Exercise instructions:
Repeat only the lines from the one that contains "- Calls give" through the final line of the listing below, exactly, please, without pictures.
____________
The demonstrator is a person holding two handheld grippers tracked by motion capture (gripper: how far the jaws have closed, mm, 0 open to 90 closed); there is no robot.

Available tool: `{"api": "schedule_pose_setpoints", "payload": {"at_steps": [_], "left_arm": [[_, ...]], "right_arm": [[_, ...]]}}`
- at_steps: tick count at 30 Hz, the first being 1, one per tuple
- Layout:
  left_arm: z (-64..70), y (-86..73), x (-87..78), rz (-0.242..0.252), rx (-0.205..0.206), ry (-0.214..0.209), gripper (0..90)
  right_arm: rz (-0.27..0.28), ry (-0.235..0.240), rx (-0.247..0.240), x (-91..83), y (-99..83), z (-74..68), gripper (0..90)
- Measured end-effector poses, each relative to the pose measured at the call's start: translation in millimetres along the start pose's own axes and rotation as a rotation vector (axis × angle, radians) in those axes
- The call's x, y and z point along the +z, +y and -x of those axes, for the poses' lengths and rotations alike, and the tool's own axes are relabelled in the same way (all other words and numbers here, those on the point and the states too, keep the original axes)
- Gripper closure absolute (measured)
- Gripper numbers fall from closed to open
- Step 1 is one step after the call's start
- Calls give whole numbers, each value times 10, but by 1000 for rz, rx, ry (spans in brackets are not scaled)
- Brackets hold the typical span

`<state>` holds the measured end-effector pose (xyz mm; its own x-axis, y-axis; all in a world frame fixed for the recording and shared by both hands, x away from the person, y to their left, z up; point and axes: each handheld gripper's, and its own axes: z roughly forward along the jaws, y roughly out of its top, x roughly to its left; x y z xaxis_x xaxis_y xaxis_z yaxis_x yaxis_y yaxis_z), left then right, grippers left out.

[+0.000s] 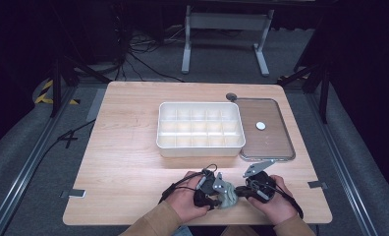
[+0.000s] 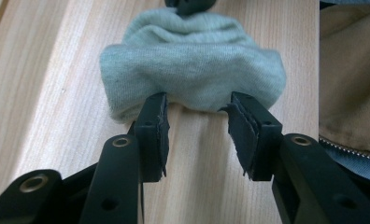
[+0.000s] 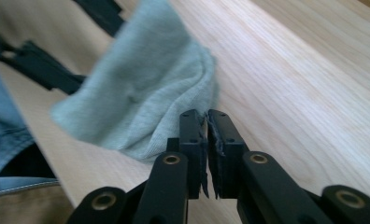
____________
Written answer:
- Calls give whole numbers, each value times 10, but by 1000 for rz, rx, ry (spans in brackets are not scaled)
- Brackets hold the typical span

`<state>` holds the measured end-effector pose (xyz mm; its own x-axis, y-axis; all in a world frame fixed for the recording and shared by both hands, x away from the person, y to their left, z up; point and axes: each handheld gripper's, and its own axes: z roughly forward along the jaws, y roughly out of its top, x roughly to its left; x y z xaxis_x xaxis_y xaxis_z yaxis_x yaxis_y yaxis_z), left then right, grippers left out.

[+0.000s] 
[+0.000s] 
[+0.000s] 

The full answer has now been given.